### Assignment
Find all lines in the listing that include the word "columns", then copy them.

********************

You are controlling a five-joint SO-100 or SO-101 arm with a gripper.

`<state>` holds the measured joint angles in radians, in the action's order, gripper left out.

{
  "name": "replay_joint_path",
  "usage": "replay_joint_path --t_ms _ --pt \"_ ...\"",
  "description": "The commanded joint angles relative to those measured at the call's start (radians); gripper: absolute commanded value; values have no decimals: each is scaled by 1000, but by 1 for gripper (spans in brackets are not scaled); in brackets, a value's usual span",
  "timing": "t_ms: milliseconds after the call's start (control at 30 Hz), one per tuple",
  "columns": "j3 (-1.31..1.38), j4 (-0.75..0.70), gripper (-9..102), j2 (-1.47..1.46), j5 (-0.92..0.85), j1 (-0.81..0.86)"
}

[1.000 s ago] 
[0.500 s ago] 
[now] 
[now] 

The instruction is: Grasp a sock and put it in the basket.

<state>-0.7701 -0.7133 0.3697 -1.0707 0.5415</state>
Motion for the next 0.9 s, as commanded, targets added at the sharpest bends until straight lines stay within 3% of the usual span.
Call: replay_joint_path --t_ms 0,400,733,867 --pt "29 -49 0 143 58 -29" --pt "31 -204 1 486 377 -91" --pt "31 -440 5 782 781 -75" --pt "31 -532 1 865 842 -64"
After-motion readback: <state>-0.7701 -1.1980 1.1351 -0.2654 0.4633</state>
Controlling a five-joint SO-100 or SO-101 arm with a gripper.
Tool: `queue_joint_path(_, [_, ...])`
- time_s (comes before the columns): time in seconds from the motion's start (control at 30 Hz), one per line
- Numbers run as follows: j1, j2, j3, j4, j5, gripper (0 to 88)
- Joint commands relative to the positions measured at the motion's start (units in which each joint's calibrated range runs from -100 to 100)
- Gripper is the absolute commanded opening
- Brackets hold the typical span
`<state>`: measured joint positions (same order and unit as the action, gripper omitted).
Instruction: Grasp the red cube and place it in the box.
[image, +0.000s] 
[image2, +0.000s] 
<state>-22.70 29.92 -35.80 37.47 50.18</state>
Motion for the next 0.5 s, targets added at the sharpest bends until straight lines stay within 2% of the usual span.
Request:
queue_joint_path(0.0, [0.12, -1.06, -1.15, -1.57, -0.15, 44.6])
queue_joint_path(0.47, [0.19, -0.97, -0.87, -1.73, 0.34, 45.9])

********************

### Answer below
  "columns": "j3 (-1.31..1.38), j4 (-0.75..0.70), gripper (-9..102), j2 (-1.47..1.46), j5 (-0.92..0.85), j1 (-0.81..0.86)"
- time_s (comes before the columns): time in seconds from the motion's start (control at 30 Hz), one per line

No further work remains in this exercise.